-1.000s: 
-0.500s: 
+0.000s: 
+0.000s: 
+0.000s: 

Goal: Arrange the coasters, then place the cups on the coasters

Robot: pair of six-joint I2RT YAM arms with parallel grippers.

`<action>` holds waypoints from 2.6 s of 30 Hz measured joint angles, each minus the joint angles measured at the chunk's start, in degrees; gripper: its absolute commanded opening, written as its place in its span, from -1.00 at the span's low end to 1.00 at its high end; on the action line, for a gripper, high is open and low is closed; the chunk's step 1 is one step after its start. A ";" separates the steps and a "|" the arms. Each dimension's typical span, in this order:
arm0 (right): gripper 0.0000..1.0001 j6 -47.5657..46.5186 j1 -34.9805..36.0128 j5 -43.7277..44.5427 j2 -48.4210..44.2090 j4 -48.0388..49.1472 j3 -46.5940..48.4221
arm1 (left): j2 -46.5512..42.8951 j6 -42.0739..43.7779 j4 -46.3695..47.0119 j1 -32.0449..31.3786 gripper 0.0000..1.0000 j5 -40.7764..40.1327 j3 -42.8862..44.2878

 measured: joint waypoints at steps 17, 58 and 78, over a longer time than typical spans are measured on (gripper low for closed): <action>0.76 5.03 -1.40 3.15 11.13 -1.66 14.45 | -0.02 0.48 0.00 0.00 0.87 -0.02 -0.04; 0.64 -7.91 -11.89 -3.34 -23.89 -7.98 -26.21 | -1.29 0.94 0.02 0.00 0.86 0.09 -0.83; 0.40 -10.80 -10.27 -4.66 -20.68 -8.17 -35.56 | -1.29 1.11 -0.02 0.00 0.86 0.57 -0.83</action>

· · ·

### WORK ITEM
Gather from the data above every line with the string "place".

### RESULT FOR THIS TASK
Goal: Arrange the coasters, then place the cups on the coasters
`<action>` holds waypoints from 2.6 s of 30 Hz measured joint angles, each minus the joint angles measured at the chunk's start, in degrees; gripper: its absolute commanded opening, written as its place in its span, from -1.00 at the span's low end to 1.00 at its high end; on the action line, for a gripper, high is open and low is closed; the chunk's step 1 is one step after its start. A ";" separates the steps and a "|" the arms. Each dimension's typical span, in this order:

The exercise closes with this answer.